After a fusillade of hype, it started to be clear that tech stocks were tanking and NY's bubble economy wasn't coming back.
Some of my clippings from the same period have captions such as "Joe Blow, 30, the former art director for pseudo.com, owns 290,000 stock options that are now worth nothing. He is unemployed."
Interest in, and hype for, digital art, nosedived around this time. I believe this is one reason the shows are remembered badly. Another is that the sudden precipitous drop in interest provided breathing space to actually evaluate the merits of the exhibits, and they came out the poorer for it.

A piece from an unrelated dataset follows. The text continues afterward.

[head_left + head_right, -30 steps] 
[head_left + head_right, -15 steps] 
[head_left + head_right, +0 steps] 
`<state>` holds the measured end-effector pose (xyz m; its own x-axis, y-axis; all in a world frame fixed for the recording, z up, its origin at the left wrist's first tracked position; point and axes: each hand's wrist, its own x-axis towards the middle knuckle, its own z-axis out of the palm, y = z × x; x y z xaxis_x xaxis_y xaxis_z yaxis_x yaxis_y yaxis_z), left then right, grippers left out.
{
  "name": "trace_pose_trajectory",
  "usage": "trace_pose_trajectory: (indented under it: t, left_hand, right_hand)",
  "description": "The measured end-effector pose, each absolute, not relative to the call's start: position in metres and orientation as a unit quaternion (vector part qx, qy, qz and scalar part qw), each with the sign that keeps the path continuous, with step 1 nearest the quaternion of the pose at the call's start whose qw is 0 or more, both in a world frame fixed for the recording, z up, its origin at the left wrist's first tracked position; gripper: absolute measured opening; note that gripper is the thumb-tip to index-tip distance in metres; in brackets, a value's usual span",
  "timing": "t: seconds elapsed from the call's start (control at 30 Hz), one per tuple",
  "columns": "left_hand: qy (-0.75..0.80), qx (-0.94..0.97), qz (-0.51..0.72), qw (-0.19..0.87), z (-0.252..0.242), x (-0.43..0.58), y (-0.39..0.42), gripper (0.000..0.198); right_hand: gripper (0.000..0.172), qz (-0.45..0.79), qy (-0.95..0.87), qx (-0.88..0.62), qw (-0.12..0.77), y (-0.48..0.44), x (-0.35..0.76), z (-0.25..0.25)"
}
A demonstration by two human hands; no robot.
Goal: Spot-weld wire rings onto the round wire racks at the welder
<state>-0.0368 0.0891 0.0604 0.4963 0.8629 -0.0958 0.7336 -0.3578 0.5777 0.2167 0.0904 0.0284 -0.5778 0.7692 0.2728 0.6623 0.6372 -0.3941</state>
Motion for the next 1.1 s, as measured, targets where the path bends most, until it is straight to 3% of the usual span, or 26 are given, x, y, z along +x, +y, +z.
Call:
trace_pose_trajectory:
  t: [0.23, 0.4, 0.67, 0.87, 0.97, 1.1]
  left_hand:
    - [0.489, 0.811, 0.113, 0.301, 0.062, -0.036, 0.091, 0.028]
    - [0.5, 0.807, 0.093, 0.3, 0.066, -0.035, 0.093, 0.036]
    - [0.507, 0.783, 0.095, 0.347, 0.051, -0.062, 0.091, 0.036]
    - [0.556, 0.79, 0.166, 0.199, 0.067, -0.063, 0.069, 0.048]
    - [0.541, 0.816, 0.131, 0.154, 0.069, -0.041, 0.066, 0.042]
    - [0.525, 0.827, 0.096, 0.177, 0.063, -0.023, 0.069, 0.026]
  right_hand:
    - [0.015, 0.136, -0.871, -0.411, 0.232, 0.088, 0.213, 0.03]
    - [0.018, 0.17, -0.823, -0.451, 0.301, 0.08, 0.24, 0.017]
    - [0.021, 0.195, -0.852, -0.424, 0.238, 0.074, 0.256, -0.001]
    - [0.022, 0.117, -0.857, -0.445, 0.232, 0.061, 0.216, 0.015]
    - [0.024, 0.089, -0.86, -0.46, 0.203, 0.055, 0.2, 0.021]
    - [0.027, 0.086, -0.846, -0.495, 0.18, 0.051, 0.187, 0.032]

Paddy Johnson on Unmonumental Online

In Paddy Johnson's review of the "Unmonumental Online" show at the New Museum, she refers to the Whitney's 2001 computer art show "BitStreams" as "disastrous" and casting a long shadow over subsequent attempts to show net art or computer art in museums. She doesn't say why that is so or why the NewMu show is an improvement.

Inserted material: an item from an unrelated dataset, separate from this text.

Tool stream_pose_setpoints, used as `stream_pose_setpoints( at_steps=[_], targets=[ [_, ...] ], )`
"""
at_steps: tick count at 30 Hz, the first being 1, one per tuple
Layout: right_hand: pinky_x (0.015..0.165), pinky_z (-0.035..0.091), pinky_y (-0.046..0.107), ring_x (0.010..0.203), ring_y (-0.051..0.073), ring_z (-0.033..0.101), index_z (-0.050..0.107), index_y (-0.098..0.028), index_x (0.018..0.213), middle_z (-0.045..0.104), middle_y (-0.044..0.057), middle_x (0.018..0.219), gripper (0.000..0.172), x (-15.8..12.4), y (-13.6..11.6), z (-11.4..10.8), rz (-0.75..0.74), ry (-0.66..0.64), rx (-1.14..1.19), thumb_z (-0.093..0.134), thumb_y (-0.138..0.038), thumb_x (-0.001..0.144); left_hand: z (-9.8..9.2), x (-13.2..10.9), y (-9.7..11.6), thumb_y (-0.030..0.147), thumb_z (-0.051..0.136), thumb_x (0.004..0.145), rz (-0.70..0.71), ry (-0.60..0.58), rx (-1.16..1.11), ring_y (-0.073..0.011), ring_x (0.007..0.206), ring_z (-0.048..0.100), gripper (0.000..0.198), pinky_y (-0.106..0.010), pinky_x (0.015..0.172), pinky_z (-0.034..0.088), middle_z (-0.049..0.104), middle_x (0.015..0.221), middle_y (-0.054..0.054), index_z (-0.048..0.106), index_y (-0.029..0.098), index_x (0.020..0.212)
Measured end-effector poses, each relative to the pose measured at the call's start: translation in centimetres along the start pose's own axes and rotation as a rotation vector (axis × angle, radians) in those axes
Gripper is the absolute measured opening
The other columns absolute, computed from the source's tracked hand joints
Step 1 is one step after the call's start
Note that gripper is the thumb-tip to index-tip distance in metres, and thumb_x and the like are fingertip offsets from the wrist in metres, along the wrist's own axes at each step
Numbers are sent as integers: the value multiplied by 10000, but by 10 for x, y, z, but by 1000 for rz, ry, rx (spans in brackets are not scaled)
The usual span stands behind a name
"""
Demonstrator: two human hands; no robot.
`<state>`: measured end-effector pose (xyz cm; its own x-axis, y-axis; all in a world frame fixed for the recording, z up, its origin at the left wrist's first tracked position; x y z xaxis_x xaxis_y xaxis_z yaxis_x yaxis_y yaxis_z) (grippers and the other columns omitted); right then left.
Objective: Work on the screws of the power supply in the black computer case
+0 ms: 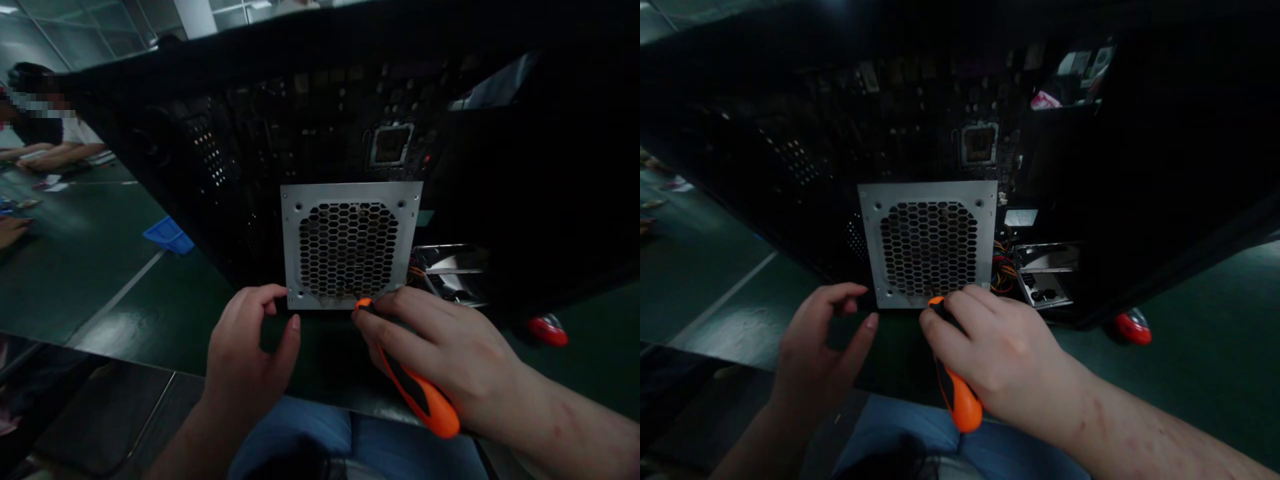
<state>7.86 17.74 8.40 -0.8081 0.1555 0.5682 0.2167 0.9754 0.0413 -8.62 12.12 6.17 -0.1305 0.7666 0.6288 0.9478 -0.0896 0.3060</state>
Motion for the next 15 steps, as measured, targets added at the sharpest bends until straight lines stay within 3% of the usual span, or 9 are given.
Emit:
stream_pose_setpoints(
  at_steps=[3,6,8,11,15],
  targets=[
    [583,336,233,754,145,432,531,-94,1034,473,72,875,210,-2,1,2,-3,-9,2,339,-109,949,10,-8,-3,225,503,824,17,-51,-52,-165,820,539,189,-309,739,450,565,866,-30,529,188,1007],
    [605,361,233,778,140,452,533,-100,1036,483,70,906,172,-5,1,0,12,5,21,388,-120,944,18,-9,-10,266,508,824,-39,-5,-43,-228,1096,488,408,-399,914,422,529,1161,-112,435,150,1208],
    [617,379,230,796,131,475,536,-109,1025,494,61,917,135,-7,0,-2,19,36,30,436,-131,937,26,-8,-17,285,482,841,-91,-73,-64,-241,1182,449,478,-427,967,401,490,1264,-133,368,134,1280],
    [610,388,220,808,120,494,541,-116,998,504,52,907,109,-10,-2,-5,29,78,1,460,-114,926,37,-8,-24,283,428,869,-107,-199,-106,-234,1162,484,433,-434,973,406,534,1246,-122,396,132,1274],
    [606,392,214,802,108,486,524,-133,1014,503,42,916,124,-8,-6,-7,62,59,-23,415,-145,955,39,-9,-26,276,405,878,-89,-177,-117,-235,1141,507,432,-441,978,404,553,1227,-140,404,101,1273]
  ],
)
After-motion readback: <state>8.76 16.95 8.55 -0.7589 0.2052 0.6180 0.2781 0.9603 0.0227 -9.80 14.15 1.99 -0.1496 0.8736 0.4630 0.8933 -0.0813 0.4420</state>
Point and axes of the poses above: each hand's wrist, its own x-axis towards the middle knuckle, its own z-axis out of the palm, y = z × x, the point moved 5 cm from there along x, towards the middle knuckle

Johnson implies that "BitStreams" was not popular (by lumping it in with MOMA's largely undiscussed "Automatic Update" show). It was very popular, attendance-wise, and got barrels of press ink. That's one of the reasons it was disastrous. People saw curator Lawrence Rinder's largely bad taste on display and thought "so that is the art that is made with computers." I wrote about it here and won't go into it again. The show was heavy on bells and whistles, Exploratorium-style art, the most elementary things that could be done with Photoshop, and the usual workstations no one wants to stand at.

Since that time social networking sites have dominated the Web and a fair amount of exchange and cross-pollination has happened with art online. The NewMu show at least acknowledges this with pages lifted from YouTube, LiveJournal, etc. and artists working in the media of blogs and browser-friendly file formats. "BitStreams" was dominated by a group of artists who came to prominence in the dot com, Net Art 1.0 era; "Unmonumental Online" is dominated by a group who came to prominence in the post-dot com, Net Art 2.0 era. More could be written about these two periods and how the shows reflected the strengths and weaknesses of each.

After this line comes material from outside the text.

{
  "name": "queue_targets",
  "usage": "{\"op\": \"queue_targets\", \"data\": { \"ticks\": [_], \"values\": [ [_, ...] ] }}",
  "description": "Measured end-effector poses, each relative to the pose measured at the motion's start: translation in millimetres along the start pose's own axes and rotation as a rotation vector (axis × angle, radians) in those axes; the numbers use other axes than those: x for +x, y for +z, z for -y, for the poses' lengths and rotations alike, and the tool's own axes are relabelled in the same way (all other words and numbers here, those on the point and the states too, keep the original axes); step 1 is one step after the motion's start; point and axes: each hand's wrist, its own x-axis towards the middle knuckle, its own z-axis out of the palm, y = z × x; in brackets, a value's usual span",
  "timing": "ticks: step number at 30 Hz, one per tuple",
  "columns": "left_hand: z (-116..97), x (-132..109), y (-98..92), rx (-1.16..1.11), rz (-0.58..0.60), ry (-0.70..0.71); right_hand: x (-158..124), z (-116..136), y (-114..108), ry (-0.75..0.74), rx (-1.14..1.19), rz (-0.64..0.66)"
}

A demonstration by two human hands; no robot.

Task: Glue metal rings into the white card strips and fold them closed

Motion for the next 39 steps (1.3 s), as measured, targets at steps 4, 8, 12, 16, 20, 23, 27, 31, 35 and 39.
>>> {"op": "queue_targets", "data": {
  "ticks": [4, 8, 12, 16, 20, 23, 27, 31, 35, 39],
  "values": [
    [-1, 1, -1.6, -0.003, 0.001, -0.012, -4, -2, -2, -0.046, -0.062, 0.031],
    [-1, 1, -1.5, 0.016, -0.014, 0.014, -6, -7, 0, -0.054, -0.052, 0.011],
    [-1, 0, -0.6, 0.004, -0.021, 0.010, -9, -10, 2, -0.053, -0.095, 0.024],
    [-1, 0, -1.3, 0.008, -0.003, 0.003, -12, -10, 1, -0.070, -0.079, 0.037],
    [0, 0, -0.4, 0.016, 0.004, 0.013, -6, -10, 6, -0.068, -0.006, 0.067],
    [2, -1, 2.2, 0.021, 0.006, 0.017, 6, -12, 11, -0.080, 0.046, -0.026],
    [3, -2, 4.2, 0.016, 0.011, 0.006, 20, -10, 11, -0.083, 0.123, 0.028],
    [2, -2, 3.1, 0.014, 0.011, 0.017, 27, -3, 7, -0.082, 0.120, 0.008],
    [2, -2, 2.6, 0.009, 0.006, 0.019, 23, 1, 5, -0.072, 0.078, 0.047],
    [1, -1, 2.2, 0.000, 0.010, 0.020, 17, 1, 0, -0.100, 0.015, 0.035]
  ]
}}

Notes on Borna Sammak Curating Himself into the New Museum

...as explained here. Shorthand version: he used the "Net Art" display terminals in the "Unmonumental" show to surf to his own page and then documented it.

1. I had found the "exit link" on Jessica Ciocci's page but wouldn't have thought of using Google that way--cutting and pasting letters from the 404 page into the search bar.
2. The exit link made me realize the browser had been customized and the address bar removed-- creating a kind of Internet Lite for the exhibit. That's inauthentic to the medium (porosity, randomness, and inclusiveness being among the qualities differentiating internet art from other forms) but one supposes it's better than MOMA, which just bans the Web altogether.
3. Sammak posts a video of a museum staffer telling him he can't photograph the artwork (even though it's his own). Overweening concern for "intellectual property" is a disease slowly eating New York's brain.

Moratorium on Obama Death Talk, Please?

This page calls for a moratorium on Obama assassination talk. (A feather whacking a rhinoceros, I know.)

The meme is gearing up big time. Doris Lessing is using her newfound Nobel laureate fame to talk this trash. Harry Smith of CBS asked Ted Kennedy about it (the right wing's take on that is funny: they think the lib'ral media is setting them up as a culprit). Yesterday New York Times reporter Jeff Zeleny added to the madness:

conspiracy death meme

No one says this crap about John McCain or the Clintons; no one said it about Al Gore. If you say it to me in person, no offense, but I will laugh at you as a media tool.